実施する施設やカウンセラーによっても違いますし、何よりクライエントの要望によって臨機応変に対応されます。
事前に概要だけ説明し後日カウンセリングを行う施設もあれば、グループでカウンセリングを行う施設、オンラインでカウンセリングを行う施設など様々あります。
ですが、共通して言えることは、クライエントがなにを不安に思っているのか理解し、NIPTを受けることによってその解決の一助となるのか、カウンセラーの指示的要素が一切なく自ら意思決定ができるようサポートする、というところです。
遺伝カウンセリング前の心の準備
妊娠して幸せいっぱいのはずなのに、漠然と押し寄せるたくさんの不安に、何が不安なのか分からなくなることもあるでしょう。
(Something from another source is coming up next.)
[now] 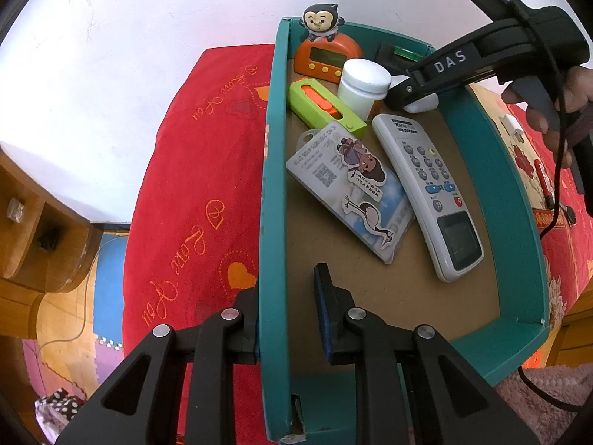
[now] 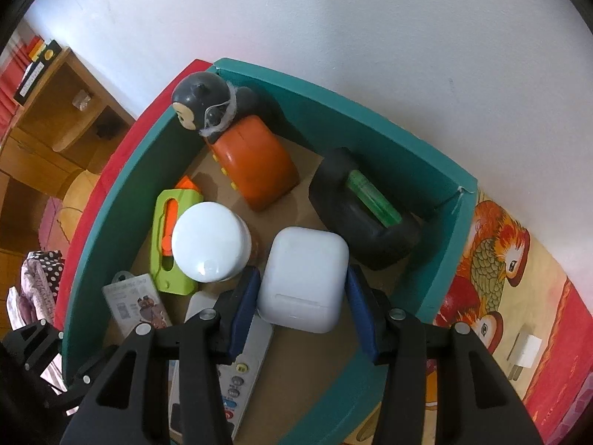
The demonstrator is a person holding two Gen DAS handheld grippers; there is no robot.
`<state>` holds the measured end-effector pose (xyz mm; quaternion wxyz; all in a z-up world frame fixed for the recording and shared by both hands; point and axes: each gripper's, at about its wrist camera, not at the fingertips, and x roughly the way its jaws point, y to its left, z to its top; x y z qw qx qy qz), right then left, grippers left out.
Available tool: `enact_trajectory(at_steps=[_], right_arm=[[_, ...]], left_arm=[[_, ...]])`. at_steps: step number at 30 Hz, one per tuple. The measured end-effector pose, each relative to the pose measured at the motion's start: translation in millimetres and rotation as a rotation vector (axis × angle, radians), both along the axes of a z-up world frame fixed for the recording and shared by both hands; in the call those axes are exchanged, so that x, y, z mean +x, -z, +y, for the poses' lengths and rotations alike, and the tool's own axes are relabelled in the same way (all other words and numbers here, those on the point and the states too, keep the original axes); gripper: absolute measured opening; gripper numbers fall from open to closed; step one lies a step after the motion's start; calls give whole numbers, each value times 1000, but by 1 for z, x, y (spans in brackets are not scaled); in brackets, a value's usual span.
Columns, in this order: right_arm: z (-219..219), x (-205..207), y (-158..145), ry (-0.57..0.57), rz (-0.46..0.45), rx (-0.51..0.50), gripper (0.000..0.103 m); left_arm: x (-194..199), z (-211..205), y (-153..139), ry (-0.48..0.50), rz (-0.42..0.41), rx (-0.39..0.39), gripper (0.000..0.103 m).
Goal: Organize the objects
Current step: 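Open the right tool to release the earbud case, then move the right tool over the red stick on the bedspread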
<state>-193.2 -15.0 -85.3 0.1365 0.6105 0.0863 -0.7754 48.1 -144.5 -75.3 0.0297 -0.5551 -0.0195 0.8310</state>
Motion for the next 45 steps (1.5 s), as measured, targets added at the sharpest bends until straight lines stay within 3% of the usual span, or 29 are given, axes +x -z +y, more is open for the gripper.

出生前診断を受ける前に、遺伝カウンセリングを受ける前に、次のことをあなたとあなたのパートナーとで一緒に整理してみてください。
- なぜこの検査を受けようと思うのか?
何が不安で、それは誰の不安なのか - 検査を受けることで、その不安は解消されるのか?
- 検査を受けた結果、陽性だった場合どうするのか?
「妊娠継続」か「人工妊娠中絶」のいずれかを選ばなければなりません
疑問や不安に思うことを明確にしてリストアップしておくことで、カウンセリングの時間を有効に使うことができます。
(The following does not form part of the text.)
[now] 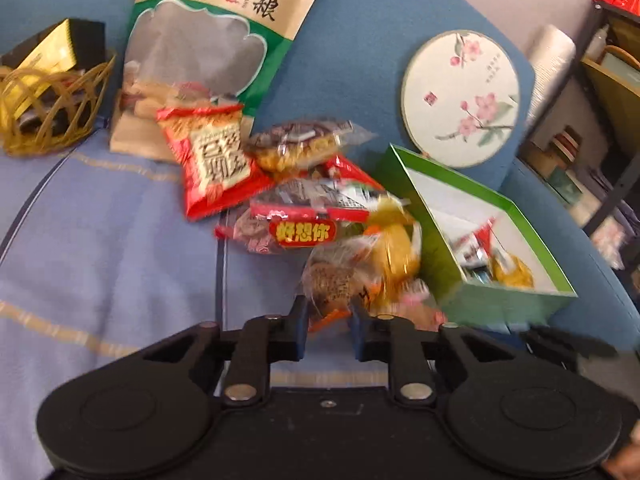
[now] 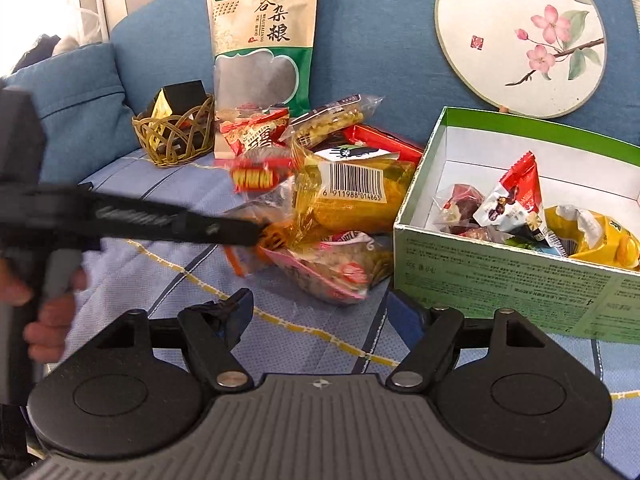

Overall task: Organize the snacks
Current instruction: 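Grasp nut bag with left gripper while right gripper grasps orange-wrapped snack, drop both in box, then grasp pink-striped snack bag with left gripper while right gripper grasps pink snack, carry to box, then grasp dates bag with left gripper while right gripper grasps red-white candy, drop both in box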

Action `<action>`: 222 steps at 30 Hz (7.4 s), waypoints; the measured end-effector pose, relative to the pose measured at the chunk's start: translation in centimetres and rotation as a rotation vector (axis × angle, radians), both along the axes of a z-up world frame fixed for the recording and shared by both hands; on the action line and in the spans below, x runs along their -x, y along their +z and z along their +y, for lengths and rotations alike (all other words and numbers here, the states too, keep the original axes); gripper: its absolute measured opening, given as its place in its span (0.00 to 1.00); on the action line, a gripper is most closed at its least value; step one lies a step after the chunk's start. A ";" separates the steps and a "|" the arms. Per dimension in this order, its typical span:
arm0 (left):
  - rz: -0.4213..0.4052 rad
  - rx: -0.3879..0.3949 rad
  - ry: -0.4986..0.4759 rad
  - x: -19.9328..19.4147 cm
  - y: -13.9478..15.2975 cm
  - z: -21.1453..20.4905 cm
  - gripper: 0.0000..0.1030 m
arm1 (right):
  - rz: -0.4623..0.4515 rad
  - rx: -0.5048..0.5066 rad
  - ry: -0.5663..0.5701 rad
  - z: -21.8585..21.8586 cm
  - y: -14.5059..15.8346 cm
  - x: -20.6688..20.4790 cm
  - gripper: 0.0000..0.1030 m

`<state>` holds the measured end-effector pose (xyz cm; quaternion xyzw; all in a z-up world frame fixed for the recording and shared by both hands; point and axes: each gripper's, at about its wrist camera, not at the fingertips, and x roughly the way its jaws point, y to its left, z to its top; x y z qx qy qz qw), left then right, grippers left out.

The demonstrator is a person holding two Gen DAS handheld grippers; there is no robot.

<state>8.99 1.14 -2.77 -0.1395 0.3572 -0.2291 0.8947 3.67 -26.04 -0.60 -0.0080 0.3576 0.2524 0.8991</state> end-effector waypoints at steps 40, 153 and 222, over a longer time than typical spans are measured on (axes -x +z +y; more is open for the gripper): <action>0.146 0.154 -0.075 0.5 -0.6 0.9 0.89 | -0.025 -0.021 0.125 3.7 -1.7 1.4 0.66; -0.062 0.081 -0.069 1.5 5.5 -5.8 0.44 | -0.353 0.115 0.065 0.3 3.9 3.3 0.69; 0.102 0.002 -0.029 0.2 -0.4 1.0 0.42 | -0.045 -0.109 0.166 3.5 0.5 2.8 1.00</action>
遺伝カウンセリングは遺伝的なリスクや疾患に関する情報提供だけでなく、心理的なサポートも行います。
心の準備を整えてカウンセリングに臨むことで、より良い結果を得ることが期待できます。
まとめ
NIPTにおける遺伝カウンセリングでの結論は大きく分けると、
- 検査を受けるか?受けないか?
- 検査を受けて陽性だった場合、妊娠を継続するか?人工妊娠中絶を選択するか?
ということになりますが、いくら自分たちで情報を集めて悩み抜き導き出した結論でも、臨床遺伝学の専門家であるカウンセラーのカウンセリングを受けることで、また違った視点や考え方が見えてくるかもしれません。